Tak. Uznali, ze niedługo będzie widać brzuch. A jak zobaczyliby to nasi sąsiedzi i jeszcze inni z miasteczka, to już byłaby katastrofa. Panienka z dobrego domu jest w ciąży. Nie ma nawet chłopaka, który mógłby się przyznać, do tej zbrodni jaką mi zrobił. Więc, żeby chronić dobre imię naszej rodziny i samą siebie przed kompromitacją, moja ukochana mamusia, bez mojej zgody wysłała mnie tutaj. I dzięki Bogu. Wreszcie będę miała święty spokój. Tutaj nawet jak będą się gorszyć, to nikt nie powie złego słowa mojej troskliwej mamusi. – zakpiła

A myślałam, że ciocia Róża jest normalna. – powiedziała Liz – Żeby mieć aż tak zacofane poglądy. No nic. U nas nie będziesz miała takich kłopotów.

Kto jest ojcem? – zapytała Maria prosto z mostu

Chłopak. – powiedziała wymijająco Dani – Powiedziałabym wam, ale i tak nie zrozumiecie, ani mi nie uwierzycie, więc nie ma sensu. Niech tatuś mojego dziecko pozostanie tajemnicą. Ok.?
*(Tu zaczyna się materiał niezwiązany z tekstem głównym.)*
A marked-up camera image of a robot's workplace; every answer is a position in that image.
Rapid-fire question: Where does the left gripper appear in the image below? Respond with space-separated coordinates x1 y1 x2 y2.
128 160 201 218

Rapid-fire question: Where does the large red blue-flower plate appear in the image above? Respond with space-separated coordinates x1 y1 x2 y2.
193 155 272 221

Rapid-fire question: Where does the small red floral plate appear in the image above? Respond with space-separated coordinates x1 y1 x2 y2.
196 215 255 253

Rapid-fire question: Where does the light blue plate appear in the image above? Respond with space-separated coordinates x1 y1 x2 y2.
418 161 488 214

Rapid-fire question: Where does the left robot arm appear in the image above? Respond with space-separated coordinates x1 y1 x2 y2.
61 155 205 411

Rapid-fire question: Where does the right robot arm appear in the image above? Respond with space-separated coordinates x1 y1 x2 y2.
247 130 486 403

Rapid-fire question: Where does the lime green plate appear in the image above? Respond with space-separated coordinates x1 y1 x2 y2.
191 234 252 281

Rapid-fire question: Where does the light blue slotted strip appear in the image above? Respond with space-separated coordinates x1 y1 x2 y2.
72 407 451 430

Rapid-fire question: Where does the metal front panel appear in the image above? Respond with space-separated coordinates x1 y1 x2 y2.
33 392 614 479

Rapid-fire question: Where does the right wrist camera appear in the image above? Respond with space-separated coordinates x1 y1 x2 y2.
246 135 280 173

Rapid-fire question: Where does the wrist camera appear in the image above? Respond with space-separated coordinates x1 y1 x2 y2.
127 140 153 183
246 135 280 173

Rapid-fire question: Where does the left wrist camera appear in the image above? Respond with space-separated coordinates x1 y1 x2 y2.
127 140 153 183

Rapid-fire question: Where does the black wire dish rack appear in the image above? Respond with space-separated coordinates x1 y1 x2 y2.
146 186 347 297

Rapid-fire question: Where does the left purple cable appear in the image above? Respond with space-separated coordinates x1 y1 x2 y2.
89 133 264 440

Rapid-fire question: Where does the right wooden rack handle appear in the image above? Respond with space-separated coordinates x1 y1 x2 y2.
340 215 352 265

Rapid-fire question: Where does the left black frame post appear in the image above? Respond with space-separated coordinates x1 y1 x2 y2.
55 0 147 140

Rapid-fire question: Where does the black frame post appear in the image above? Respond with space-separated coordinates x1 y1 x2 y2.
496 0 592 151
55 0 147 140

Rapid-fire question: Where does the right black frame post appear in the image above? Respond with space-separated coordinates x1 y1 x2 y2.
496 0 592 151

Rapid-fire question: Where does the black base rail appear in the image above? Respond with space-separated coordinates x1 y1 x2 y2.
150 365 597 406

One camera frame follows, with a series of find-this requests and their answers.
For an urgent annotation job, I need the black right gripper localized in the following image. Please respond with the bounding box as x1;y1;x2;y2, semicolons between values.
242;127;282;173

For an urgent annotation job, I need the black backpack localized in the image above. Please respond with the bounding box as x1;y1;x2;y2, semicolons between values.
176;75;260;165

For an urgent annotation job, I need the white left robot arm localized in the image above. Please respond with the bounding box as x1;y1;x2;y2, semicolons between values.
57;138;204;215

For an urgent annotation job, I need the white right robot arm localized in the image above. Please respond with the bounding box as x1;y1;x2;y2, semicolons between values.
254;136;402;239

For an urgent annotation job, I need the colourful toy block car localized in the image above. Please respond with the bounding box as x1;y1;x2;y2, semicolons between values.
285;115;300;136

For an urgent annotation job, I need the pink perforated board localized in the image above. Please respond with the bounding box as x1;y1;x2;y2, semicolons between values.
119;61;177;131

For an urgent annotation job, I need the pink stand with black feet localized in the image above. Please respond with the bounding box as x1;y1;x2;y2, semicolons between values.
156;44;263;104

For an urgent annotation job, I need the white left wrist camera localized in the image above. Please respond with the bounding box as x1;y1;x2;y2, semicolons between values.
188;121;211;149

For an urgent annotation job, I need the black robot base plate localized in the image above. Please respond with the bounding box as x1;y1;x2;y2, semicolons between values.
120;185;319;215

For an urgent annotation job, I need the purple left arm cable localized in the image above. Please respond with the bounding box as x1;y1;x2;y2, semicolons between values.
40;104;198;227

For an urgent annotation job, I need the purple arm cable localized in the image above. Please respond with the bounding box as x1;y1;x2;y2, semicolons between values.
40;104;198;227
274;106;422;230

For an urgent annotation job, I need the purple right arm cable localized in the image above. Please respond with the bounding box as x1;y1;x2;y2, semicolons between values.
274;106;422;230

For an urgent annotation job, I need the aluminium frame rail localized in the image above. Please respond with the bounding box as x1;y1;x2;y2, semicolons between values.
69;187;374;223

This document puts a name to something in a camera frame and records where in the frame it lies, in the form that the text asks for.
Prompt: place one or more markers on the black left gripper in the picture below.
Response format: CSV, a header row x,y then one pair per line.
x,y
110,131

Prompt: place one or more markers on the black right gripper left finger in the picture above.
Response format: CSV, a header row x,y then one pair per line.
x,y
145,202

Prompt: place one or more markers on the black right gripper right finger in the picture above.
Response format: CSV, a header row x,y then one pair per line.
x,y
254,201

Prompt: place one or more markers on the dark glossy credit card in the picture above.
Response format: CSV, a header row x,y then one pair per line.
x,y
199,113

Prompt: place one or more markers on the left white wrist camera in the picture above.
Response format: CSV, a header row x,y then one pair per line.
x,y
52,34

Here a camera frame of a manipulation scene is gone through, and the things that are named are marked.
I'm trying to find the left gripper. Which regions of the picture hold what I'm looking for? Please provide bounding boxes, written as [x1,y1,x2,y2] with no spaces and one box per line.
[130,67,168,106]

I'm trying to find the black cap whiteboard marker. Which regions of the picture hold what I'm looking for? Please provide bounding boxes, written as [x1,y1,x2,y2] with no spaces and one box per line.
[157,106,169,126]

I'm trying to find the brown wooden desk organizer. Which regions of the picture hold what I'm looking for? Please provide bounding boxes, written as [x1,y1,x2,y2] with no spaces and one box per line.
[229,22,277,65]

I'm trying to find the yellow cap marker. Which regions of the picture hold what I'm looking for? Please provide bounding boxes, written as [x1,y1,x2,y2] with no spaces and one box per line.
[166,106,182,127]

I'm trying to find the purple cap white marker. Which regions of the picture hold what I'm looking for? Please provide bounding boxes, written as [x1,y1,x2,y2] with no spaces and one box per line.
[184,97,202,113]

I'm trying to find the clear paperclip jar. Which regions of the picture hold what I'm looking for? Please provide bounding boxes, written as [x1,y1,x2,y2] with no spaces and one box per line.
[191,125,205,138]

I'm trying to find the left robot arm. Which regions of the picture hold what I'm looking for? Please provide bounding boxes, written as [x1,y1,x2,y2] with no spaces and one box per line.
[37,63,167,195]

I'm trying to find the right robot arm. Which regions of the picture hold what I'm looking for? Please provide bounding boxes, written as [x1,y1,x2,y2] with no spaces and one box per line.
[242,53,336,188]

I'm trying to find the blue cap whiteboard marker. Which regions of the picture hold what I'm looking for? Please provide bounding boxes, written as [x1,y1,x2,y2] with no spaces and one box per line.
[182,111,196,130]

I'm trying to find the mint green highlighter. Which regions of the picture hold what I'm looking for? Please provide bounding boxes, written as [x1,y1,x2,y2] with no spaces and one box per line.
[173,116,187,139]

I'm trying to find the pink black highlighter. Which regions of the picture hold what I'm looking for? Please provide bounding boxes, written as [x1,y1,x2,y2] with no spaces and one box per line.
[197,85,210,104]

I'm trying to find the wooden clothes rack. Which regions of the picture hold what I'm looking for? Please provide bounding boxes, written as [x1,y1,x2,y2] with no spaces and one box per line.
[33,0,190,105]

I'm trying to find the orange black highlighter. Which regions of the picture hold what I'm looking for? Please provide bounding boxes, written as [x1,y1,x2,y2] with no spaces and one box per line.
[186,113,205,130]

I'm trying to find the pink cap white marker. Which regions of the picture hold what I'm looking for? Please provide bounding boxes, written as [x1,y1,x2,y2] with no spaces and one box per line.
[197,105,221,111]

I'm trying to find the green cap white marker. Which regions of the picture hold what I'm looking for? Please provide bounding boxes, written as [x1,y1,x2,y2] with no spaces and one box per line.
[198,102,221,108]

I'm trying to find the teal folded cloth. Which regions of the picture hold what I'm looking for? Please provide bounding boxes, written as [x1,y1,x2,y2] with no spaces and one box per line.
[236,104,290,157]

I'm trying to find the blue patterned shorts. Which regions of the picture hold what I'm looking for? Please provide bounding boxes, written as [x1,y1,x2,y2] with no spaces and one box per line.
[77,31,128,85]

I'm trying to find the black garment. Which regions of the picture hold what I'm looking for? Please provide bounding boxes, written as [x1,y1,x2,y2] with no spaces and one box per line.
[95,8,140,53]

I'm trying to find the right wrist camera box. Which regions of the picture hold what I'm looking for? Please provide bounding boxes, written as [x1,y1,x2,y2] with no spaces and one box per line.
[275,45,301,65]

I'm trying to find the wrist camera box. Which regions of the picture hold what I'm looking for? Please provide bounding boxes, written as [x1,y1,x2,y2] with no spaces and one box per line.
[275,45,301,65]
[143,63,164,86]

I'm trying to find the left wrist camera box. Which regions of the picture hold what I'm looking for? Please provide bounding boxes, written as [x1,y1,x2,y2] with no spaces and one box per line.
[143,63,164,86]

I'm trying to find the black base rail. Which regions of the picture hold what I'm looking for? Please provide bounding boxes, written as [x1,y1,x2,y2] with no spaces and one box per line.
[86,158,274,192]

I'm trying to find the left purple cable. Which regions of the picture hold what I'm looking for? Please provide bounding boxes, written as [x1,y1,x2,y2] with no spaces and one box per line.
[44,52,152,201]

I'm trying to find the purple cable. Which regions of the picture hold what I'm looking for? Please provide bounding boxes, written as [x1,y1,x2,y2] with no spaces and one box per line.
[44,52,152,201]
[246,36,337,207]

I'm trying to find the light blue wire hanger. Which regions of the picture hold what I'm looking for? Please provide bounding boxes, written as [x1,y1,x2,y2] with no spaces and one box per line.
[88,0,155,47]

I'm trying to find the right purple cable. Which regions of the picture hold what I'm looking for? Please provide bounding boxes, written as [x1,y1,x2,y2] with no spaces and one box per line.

Jak chcesz. – powiedziała Maria

W tym momencie wszedł Kyle. Na widok Dani strasznie się ucieszył. Głównie dlatego, że była ładna i uważał, że ma jakąś szansę. Podszedł do niej i przywitał się:

Hej Dani! Sporo czasu się nie widzieliśmy.

No proszę. Kyle Valenti. Miło mi cię znów widzieć.

Usiedli ponownie przy stoliku. Po chwili dał się słyszeć dźwięk otwieranych drzwi. Liz pochyliła się nad Dani i powiedziała:

Chciałabym, żebyś poznała kogoś. Mojego chłopaka, Maxa i resztę naszych przyjaciół.

Twój chłopak? – uśmiechnęła się Dani – Z chęcią go poznam.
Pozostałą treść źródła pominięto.